The Kremlin also needs to keep the business elite happy, analysts say. Russia’s government has pledged financial assistance for companies that employ large numbers of people, such as Deripaska’s Rusal, which has 62,000 employees on its payroll. Officials are also reportedly drawing up plans to relieve pressures on sanctioned companies by creating special offshore zones inside Russia that would provide them with special tax and regulatory benefits.

But handing out tax breaks to government-linked billionaires risks exacerbating social tensions. Millions of Russians are living in poverty, and the government says there is "no money" to raise the minimum wage, which is the equivalent of $179 a month. “Instead of using money from the [national] budget for something else, it will be used to help Deripaska,” said Alexei Venediktov, the head of the opposition-friendly Ekho Moskvy radio station, during an on-air discussion. “[But] the budget is your taxes.”

Despite their massive financial losses, Russia’s richest businessmen—at least publicly— remain loyal to Putin. “They will all demonstrate their patriotism and demand compensation…for their suffering at the hands of Russia’s enemies,” says Yekaterina Schulmann, a prominent political analyst.
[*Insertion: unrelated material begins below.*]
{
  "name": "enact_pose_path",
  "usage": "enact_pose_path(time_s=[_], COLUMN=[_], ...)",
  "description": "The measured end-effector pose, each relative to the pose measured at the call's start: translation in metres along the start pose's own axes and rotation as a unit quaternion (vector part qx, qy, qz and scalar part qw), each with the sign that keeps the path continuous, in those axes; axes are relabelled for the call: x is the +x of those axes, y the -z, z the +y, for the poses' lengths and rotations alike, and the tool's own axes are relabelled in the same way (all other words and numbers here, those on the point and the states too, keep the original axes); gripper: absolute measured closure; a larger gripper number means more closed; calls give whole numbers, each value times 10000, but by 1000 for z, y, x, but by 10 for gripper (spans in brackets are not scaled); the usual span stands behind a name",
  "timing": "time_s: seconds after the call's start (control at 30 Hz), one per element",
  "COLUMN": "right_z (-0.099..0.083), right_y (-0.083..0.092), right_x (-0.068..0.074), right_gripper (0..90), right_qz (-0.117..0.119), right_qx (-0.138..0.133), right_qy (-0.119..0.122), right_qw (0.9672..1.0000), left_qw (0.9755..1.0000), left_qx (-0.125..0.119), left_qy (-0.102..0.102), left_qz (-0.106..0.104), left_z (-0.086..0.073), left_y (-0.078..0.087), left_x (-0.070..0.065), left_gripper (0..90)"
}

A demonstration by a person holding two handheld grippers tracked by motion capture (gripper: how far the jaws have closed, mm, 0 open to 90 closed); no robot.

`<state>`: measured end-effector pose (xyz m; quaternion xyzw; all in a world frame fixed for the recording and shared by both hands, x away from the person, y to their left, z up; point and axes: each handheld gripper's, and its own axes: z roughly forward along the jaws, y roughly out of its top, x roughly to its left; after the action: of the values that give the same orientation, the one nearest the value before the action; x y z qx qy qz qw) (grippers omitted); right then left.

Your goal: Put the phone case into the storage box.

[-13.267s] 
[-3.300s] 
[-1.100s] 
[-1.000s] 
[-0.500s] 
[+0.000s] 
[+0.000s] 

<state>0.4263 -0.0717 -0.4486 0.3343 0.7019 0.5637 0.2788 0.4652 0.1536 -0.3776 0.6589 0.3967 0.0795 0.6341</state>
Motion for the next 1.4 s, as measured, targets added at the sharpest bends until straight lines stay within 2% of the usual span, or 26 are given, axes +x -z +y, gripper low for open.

In private, however, frustration over the Kremlin’s costly confrontation with the United States and its allies is likely to grow.
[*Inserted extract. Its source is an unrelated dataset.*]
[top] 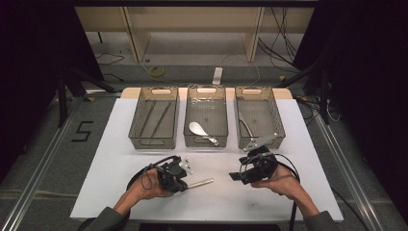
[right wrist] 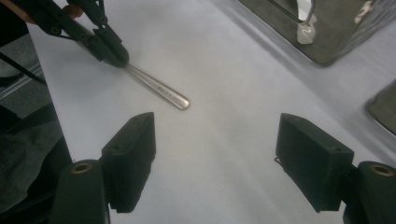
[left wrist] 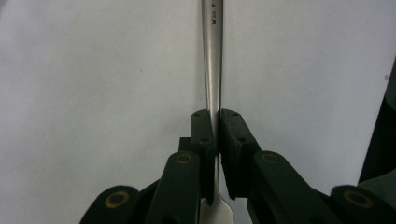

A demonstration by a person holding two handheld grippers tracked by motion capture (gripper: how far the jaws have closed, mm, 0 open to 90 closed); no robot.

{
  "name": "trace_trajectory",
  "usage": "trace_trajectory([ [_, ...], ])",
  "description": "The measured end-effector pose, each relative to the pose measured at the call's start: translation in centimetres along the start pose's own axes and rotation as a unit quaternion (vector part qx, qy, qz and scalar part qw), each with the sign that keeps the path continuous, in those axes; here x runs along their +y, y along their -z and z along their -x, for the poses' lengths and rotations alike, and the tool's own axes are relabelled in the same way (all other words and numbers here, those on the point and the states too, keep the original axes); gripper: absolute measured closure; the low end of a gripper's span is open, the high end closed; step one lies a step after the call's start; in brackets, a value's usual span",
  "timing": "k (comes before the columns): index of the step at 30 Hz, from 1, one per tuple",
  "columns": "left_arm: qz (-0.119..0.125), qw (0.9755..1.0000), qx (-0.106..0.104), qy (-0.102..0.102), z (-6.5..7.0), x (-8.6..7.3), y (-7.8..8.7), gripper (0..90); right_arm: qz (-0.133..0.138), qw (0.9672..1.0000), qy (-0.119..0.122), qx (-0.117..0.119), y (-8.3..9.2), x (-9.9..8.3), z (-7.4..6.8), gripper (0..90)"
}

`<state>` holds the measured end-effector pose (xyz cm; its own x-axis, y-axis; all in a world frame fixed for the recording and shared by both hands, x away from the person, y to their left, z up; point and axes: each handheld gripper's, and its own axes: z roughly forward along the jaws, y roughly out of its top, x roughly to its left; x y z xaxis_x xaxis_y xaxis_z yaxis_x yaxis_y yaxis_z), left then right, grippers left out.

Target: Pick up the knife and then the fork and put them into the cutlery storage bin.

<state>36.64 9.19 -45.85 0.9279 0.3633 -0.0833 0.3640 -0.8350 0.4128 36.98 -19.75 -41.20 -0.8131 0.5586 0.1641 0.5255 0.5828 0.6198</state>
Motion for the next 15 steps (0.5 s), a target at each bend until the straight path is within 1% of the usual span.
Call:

“People within Putin’s inner circle, as well as within the slightly wider circle of the political and business elite, have seen their fortunes decimated, and they no longer have access to international capital markets,” says Vladimir Ashurkov, a London-based Russian opposition figure and former top banker. “They can see that this is a result of Russia’s new assertiveness abroad. They would prefer this to end.”

Putin, of course, has no problem cracking down on Russia’s business elite should disgruntlement turn into dissent. In 2005, Mikhail Khodorkovsky, an oil tycoon, was jailed on hotly disputed fraud charges after challenging Putin over high-level corruption. At other times, analysts say, the Russian leader has made examples of high-profile tycoons to keep the rest scared and compliant. That was reportedly the case in 2014, during an economic downturn, when Vladimir Yevtushenkov, a multibillionaire businessman, was arrested on money laundering charges that were later dropped.

Opposition figures like Ashurkov have few illusions about international sanctions helping to spur change within his country. “If Putin decides to pursue a less aggressive foreign policy but become more tyrannical inside Russia, the West will turn a blind eye, and the sanctions will be softened or even canceled,” he says. “They don’t care about what goes on in Russia.”

This story has been updated to reflect a version of this story that appears in the May 5, 2018 edition of the magazine.